Surprise flickers across her face. “How did you know I skipped lunch?”

The question catches me off guard. How do I explain that I’ve been tracking her movements all day, far more closely than my assignment requires? That I noticed when she didn’t appear in the staff room during her scheduled break?

“Because it’s my job to know,” I say, then add more quietly, surprising myself, “Because I was worried about you.”

The admission hangs between us, crossing a line I’ve been careful to maintain with all my security assignments. Concern is professional—worry is personal.

“Why?” she challenges, stepping closer, close enough that I can smell the faint floral scent of her shampoo beneath the industrial cleaning products that cling to her uniform. “Why would you worry about a spoiled socialite playing at being a housekeeper?”

Her question exposes the prejudice in my initial assessment of her, and I find myself wanting to correct it, to acknowledge what I’ve observed these past days.

“Because I was wrong about you, okay?” The words come out more forcefully than intended. “I expected you to quit after the first day.

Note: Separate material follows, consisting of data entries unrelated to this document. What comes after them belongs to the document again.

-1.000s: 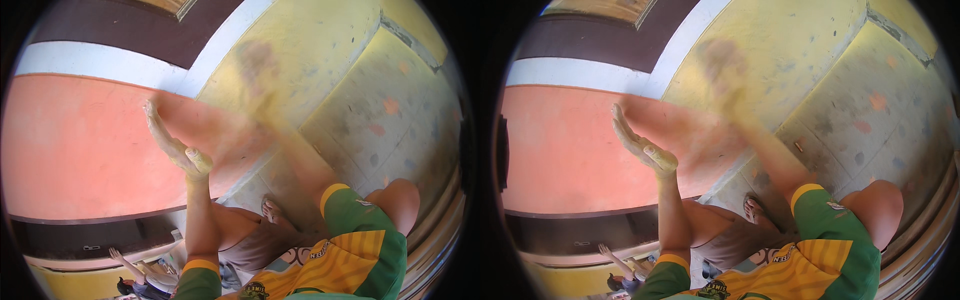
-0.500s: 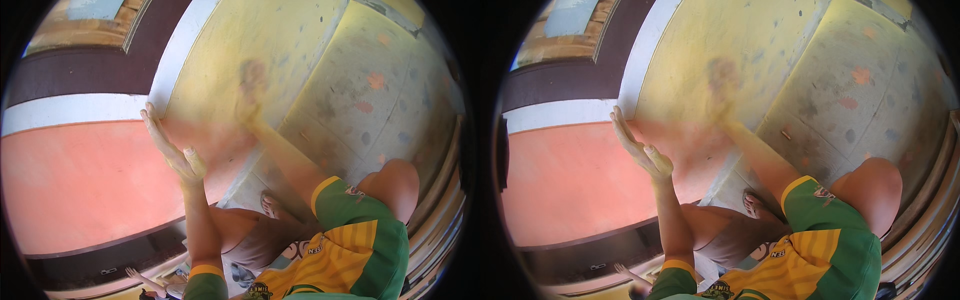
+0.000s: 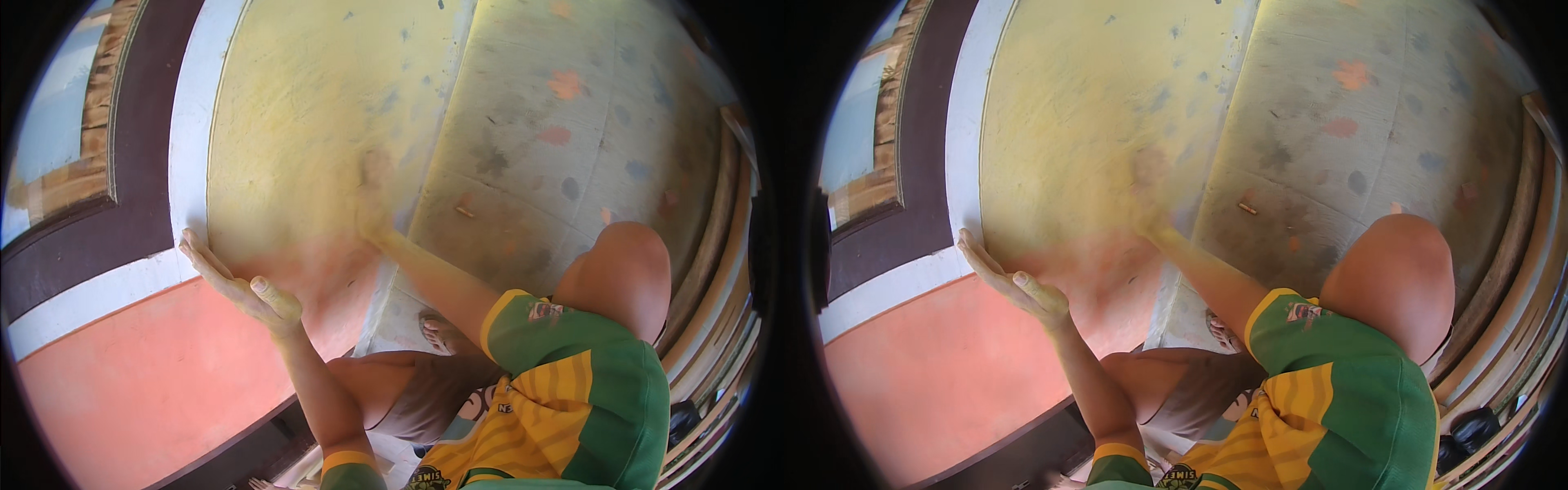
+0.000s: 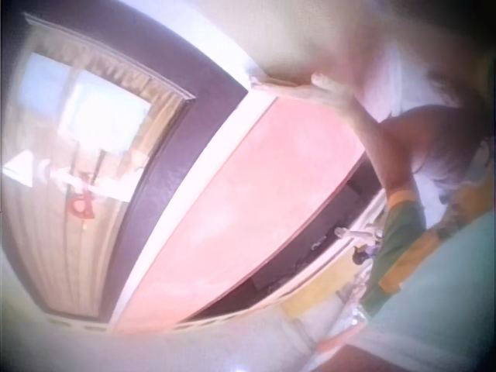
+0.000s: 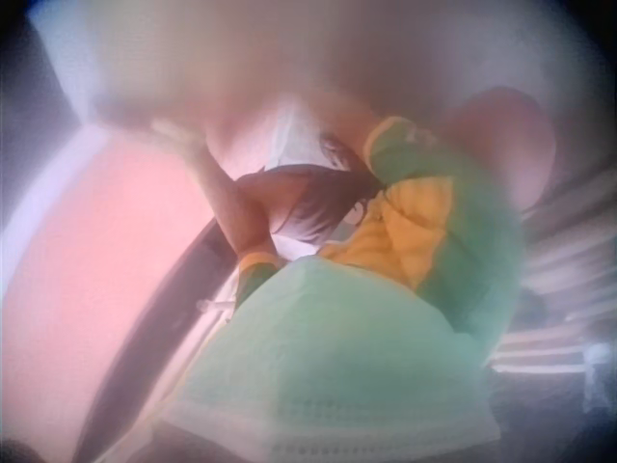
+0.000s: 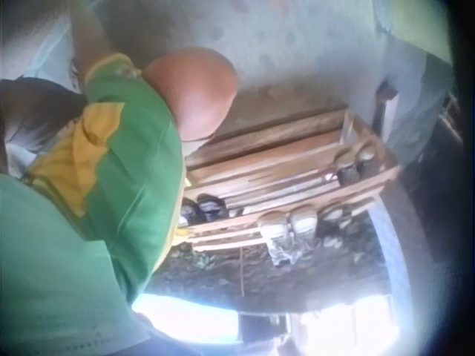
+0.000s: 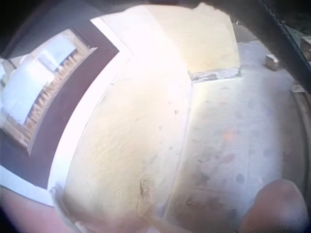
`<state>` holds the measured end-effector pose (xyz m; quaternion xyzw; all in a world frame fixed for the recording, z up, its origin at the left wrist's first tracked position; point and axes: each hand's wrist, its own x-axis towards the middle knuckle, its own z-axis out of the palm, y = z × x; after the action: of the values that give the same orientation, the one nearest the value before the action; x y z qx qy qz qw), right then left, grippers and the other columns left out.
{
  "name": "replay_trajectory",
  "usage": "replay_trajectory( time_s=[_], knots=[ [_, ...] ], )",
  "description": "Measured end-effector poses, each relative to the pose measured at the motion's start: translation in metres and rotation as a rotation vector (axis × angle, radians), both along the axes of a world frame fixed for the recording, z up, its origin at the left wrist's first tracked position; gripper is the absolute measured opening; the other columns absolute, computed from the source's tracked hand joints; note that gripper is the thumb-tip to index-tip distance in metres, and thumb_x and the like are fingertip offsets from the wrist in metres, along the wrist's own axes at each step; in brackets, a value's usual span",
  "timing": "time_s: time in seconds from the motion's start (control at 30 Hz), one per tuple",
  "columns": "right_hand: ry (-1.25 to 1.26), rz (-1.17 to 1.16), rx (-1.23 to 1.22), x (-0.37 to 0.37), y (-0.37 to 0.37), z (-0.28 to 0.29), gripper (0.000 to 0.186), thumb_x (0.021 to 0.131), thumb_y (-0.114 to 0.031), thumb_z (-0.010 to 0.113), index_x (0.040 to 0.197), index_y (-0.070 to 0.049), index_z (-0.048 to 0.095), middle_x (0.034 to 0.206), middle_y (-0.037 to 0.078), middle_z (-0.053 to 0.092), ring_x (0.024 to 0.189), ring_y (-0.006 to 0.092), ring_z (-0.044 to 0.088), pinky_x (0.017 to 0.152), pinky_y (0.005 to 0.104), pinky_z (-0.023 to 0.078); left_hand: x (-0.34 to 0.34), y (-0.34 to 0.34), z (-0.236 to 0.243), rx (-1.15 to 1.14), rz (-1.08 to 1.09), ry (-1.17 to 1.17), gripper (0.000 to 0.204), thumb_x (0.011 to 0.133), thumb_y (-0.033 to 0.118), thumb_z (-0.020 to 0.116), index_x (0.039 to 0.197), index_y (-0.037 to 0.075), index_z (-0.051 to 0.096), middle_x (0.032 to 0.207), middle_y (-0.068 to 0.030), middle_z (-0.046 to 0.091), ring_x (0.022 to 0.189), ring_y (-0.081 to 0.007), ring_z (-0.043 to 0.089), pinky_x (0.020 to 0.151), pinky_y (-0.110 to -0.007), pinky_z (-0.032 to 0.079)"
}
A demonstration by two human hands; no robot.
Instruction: The person smooths a freshly plastered wall using a small handheld tool, working in circular and linear motions across the surface. They move along the wall, occasionally stepping back to reposition, and continue smoothing different sections.
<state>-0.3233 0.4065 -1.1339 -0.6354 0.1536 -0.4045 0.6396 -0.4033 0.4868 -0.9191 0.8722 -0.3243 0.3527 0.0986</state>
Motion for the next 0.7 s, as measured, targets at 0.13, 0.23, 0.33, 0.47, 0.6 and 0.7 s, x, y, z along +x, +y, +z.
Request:
replay_trajectory(
  time_s=[0.13,0.23,0.33,0.47,0.6,0.7],
  knots=[
    [0.307,-0.055,0.322,-0.001,-0.028,-0.090,0.053,0.103,-0.025,0.056,0.155,-0.019,0.053,0.167,0.017,0.040,0.157,0.0392,0.032,0.127,0.0571,0.021,0.005,-0.022,-0.011,0.105,0.069,0.033,0.076,0.113,0.051,0.027,0.165,-0.004,0.016,0.170,-0.0222,0.028,0.159,-0.0397,0.025,0.129,-0.054,0.022],
    [0.245,0.024,0.207,-0.040,0.034,-0.037,0.053,0.103,-0.023,0.055,0.155,-0.017,0.052,0.167,0.017,0.040,0.157,0.0389,0.032,0.127,0.0562,0.021,0.006,-0.004,-0.009,0.134,0.119,0.023,0.078,0.113,0.053,0.027,0.165,-0.004,0.015,0.171,-0.0223,0.028,0.159,-0.0403,0.026,0.129,-0.054,0.020],
    [0.073,0.119,0.002,-0.054,0.044,0.031,0.052,0.104,-0.022,0.054,0.156,-0.016,0.052,0.167,0.018,0.040,0.157,0.0386,0.032,0.127,0.0553,0.021,0.008,-0.002,-0.022,0.026,0.091,0.022,0.080,0.113,0.054,0.028,0.166,-0.004,0.015,0.170,-0.0235,0.030,0.158,-0.0414,0.028,0.128,-0.054,0.020],
    [0.198,-0.006,0.211,-0.003,-0.001,-0.041,0.052,0.104,-0.020,0.053,0.156,-0.013,0.052,0.167,0.019,0.040,0.157,0.0383,0.032,0.127,0.0540,0.021,0.019,-0.010,-0.021,0.104,0.121,-0.043,0.084,0.110,0.057,0.030,0.163,-0.008,0.023,0.163,-0.0276,0.041,0.154,-0.0433,0.035,0.124,-0.054,0.027],
    [0.369,-0.081,0.344,-0.005,-0.016,-0.096,0.051,0.105,-0.017,0.052,0.156,-0.011,0.051,0.167,0.019,0.039,0.157,0.0379,0.031,0.128,0.0528,0.021,0.033,-0.022,-0.030,0.171,0.052,-0.114,0.085,0.109,0.057,0.032,0.160,-0.011,0.030,0.160,-0.0270,0.045,0.151,-0.0424,0.040,0.124,-0.052,0.028],
    [0.143,-0.047,0.068,-0.002,-0.001,0.012,0.051,0.105,-0.016,0.051,0.156,-0.009,0.051,0.167,0.020,0.039,0.157,0.0376,0.031,0.128,0.0518,0.021,0.025,0.001,-0.028,0.197,0.085,-0.120,0.082,0.110,0.054,0.031,0.159,-0.011,0.032,0.161,-0.0261,0.045,0.149,-0.0416,0.043,0.123,-0.050,0.030]
  ],
)
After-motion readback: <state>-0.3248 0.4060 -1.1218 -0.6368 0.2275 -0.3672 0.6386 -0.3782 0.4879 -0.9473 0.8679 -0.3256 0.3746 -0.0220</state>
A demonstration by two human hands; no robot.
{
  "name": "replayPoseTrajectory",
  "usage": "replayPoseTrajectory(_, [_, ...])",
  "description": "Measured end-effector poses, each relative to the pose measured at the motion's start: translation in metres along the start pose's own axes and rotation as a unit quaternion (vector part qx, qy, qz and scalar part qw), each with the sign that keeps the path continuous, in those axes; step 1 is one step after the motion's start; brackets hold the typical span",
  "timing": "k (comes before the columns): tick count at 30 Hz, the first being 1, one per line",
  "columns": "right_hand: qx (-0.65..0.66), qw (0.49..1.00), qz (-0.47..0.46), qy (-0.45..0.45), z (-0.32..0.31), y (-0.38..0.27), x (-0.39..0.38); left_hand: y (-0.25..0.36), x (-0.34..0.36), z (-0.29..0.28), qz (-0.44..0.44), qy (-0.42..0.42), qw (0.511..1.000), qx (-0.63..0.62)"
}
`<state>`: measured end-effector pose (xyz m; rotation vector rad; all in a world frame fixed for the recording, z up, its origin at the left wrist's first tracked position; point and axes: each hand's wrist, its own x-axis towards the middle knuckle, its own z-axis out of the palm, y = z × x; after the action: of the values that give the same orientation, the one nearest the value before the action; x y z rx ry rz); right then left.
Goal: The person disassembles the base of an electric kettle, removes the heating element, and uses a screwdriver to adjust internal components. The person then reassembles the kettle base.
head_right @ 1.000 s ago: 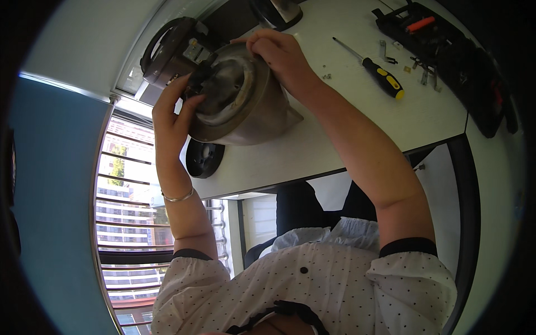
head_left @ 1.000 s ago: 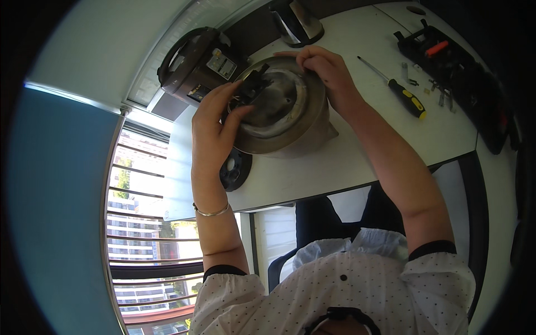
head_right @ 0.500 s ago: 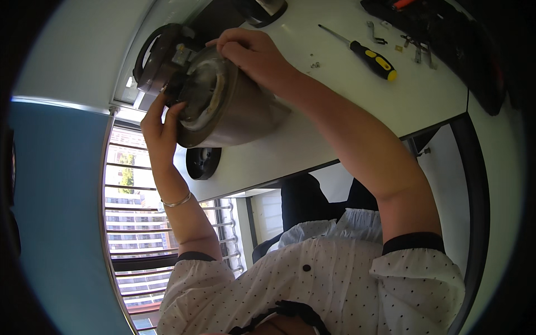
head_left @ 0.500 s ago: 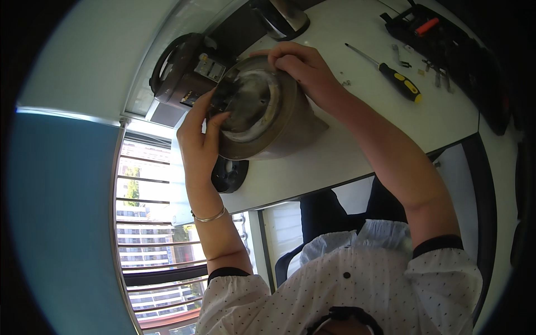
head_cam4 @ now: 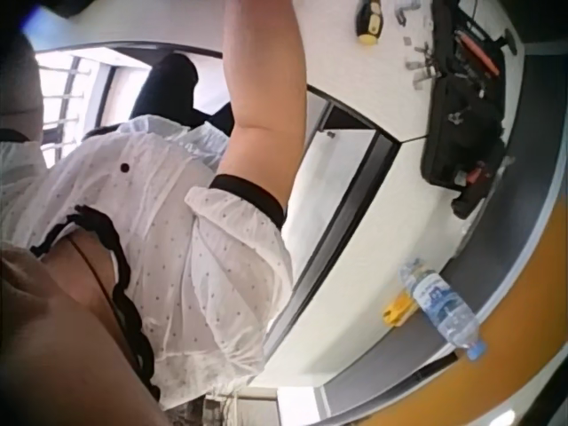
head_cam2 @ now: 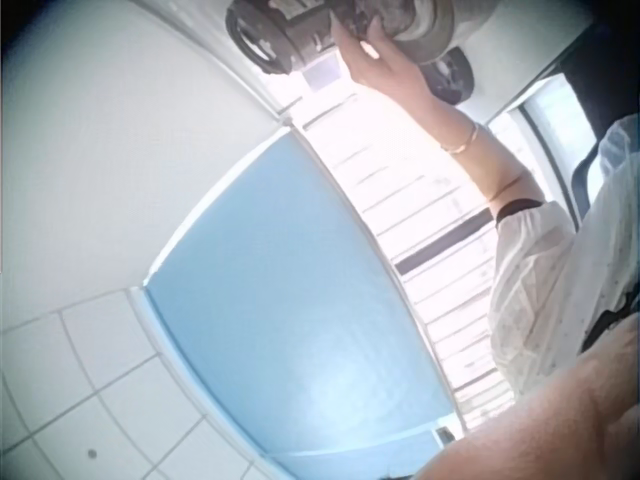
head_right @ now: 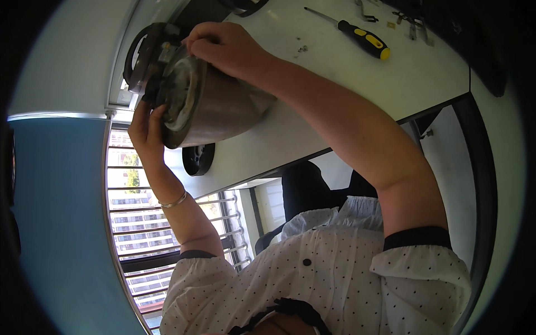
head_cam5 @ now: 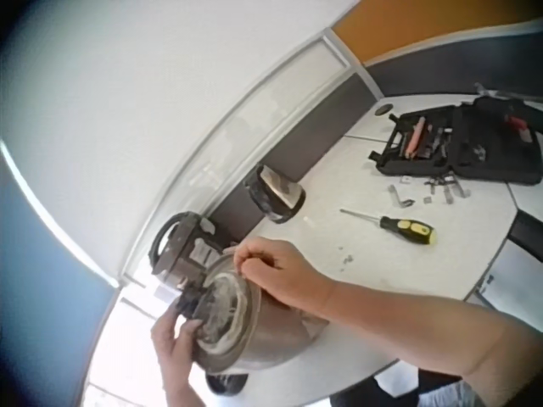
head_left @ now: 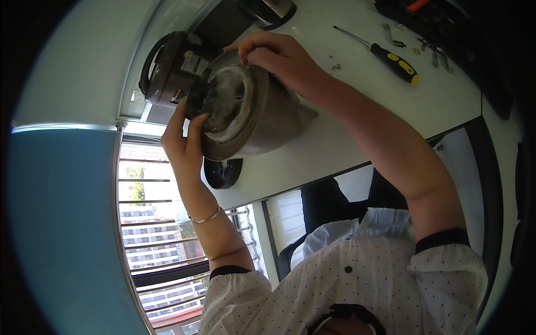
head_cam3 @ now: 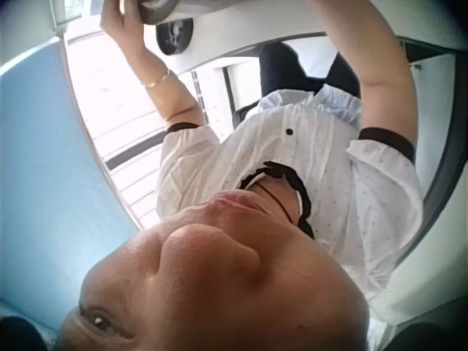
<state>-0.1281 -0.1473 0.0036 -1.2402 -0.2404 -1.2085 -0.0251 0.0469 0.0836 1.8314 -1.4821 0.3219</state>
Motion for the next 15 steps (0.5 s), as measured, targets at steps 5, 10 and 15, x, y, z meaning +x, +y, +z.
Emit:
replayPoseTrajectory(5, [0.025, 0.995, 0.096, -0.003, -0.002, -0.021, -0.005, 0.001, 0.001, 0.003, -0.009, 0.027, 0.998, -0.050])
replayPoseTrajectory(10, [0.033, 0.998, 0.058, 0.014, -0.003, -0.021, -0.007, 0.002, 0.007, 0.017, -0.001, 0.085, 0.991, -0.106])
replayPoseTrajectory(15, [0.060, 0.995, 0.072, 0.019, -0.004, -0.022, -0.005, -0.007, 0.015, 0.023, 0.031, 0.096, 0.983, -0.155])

To run back to your designer clothes and Instagram followers.” I gesture toward her, struggling to articulate the shift in my perception. “But you didn’t. You’ve worked harder than most trained staff, without complaint, even when it’s literally breaking your body.”

She seems taken aback by my honesty, her defensive posture softening.

“I’m tougher than I look,” she says, her voice quieter.

“I know that now,” I agree, matching her tone. “Which is why I’m offering help you’re too stubborn to ask for.”

She stares at me. “You’re… offering help?”

“Everyone needs help sometimes,” I mutter, thinking of my own stubbornness after my shoulder injury years earlier, how it had nearly cost me full recovery. “Even Navy SEALs. Even Hollisters.”

We stand there in the growing twilight, the tension between us shifting from confrontation to something more personal. I become acutely aware of how close we’re standing, of how her blue eyes reflect the last light of day, of how completely unprofessional my thoughts have become.

“Fine,” she concedes, unlocking her door. “What kind of help are we talking about?”

I hold up the pharmacy bag, grateful for the return to practical matters. “I brought muscle relief patches. And I know how to apply them properly. My shoulder injury in Syria taught me more about muscle recovery than I ever wanted to know.”

I rarely mention my deployments to civilians, but somehow it feels important to offer this small piece of myself, to explain why I understand what she’s experiencing.

“Syria?” she asks, curiosity softening her expression.

“Another time,” I say, unwilling to go further down that particular memory lane. “Right now, you need those patches before your muscles seize up.”